CLICHY, 20 juin 2018 (AFP) – Les effectifs de l’industrie textile française ont augmenté pour la première fois en 2017 depuis 40 ans, a annoncé mercredi l’Union des industries textiles (UIT), et les recrutements restent un enjeu majeur.

« C’est une très bonne nouvelle. Cela fait 40 ans qu’on avait pas connu des chiffres d’effectifs en augmentation, on était à chaque fois en décroissance très forte », a déclaré à l’AFP, le président de l’UIT, Yves Dubief.

En 2017, les effectifs de l’industrie textile en France ont atteint 60.351 salariés, selon les chiffres présentés par l’UIT lors de son assemblée générale.

« C’est un peu plus de 2.000 salariés » supplémentaires, a dit M. Dubief.

Les trois premières régions textiles sont l’Auvergne-Rhône-Alpes (17.460), les Hauts-de-France (11.700) et le Grand-Est (10.877).

« Les textiles techniques tirent l’ensemble de notre filière et ne sont pas loin d’en faire la moitié aujourd’hui », avec des applications dans l’aéronautique, la santé, le sport, les transports, a-t-il expliqué.

Et d’autre part « la croissance économique a été favorable en 2017 », a-t-il observé.

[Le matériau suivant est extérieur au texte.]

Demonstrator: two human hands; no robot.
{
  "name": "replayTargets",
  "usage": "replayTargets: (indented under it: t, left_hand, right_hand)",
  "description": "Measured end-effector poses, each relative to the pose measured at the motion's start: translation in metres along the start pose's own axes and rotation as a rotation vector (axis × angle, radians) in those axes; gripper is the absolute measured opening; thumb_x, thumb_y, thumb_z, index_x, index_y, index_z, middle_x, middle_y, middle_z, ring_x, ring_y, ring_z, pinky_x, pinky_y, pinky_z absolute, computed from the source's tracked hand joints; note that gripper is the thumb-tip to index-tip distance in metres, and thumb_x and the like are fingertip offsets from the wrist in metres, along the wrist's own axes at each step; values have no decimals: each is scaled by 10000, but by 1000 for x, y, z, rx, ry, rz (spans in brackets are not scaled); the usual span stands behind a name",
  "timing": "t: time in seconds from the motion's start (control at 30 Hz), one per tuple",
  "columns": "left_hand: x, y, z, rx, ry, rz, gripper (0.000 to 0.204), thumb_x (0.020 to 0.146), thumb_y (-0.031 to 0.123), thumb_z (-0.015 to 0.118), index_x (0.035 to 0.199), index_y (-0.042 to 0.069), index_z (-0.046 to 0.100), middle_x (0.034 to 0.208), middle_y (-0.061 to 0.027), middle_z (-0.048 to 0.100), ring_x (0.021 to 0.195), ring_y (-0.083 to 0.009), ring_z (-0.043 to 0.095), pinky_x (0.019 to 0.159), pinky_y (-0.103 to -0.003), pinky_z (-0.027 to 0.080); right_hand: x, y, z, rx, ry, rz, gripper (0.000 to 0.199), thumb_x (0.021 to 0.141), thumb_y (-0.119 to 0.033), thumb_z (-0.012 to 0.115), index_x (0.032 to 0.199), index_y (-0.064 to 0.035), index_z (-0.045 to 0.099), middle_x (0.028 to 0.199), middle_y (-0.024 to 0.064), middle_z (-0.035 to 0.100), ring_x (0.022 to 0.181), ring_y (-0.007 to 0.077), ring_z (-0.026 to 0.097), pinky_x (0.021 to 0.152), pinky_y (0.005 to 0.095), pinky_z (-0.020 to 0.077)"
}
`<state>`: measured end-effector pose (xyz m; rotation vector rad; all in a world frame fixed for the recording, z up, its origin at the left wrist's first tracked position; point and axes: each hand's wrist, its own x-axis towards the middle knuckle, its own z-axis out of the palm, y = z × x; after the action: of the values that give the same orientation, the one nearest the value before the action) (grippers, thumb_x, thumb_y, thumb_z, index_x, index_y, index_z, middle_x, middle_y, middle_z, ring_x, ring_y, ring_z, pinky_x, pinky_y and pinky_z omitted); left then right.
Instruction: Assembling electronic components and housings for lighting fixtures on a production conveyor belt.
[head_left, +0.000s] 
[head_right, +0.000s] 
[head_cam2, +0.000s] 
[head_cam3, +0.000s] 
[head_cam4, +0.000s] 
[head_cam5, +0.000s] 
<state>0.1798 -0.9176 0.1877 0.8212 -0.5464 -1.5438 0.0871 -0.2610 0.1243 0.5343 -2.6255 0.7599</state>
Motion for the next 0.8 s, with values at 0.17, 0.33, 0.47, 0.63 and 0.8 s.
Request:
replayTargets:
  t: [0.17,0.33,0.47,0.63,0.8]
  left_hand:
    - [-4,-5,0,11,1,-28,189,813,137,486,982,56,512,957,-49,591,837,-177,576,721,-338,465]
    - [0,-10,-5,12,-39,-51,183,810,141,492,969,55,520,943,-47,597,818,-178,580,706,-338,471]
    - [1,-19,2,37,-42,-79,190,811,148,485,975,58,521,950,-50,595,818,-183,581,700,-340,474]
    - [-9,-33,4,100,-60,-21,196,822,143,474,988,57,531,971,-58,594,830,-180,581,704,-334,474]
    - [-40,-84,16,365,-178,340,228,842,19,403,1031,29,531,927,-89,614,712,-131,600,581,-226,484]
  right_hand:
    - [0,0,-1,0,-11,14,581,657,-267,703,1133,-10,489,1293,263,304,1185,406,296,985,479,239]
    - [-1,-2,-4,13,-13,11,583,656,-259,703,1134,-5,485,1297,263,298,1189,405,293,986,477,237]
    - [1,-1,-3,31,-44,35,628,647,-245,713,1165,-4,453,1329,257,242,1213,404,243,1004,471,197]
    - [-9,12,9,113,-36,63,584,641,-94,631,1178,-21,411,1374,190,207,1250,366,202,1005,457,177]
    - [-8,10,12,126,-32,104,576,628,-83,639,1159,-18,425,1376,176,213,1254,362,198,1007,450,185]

« Le secteur recrute, le secteur attire, même si peut-être il n’attire pas suffisament », a relevé M. Dubief. « On doit encore travailler sur l’image, anticiper les départs, voir que le monde se digitalise, qu’il faut attirer des talents et accompagner ces nouvelles recrues dans les entreprises », a-t-il poursuivi.

En 2017, la consommation de mode et textile s’est inscrite en hausse de 0,6%, après 9 années consécutives de baisse depuis 2008, selon l’UIC.

La production textile française a crû de 1,4% en 2017, avec des progressions dans tous les secteurs d’activité.

Les premiers chiffres du début de cette année montrent « un certain tassement », a toutefois indiqué M. Dubief.

Le chiffre d’affaires total s’est élevé à 13,4 milliards d’euros en 2017, en légère hausse sur 2016. Les exportations ont légèrement augmenté à 8,9 milliards d’euros, de même que les importations à 16,5 milliards d’euros.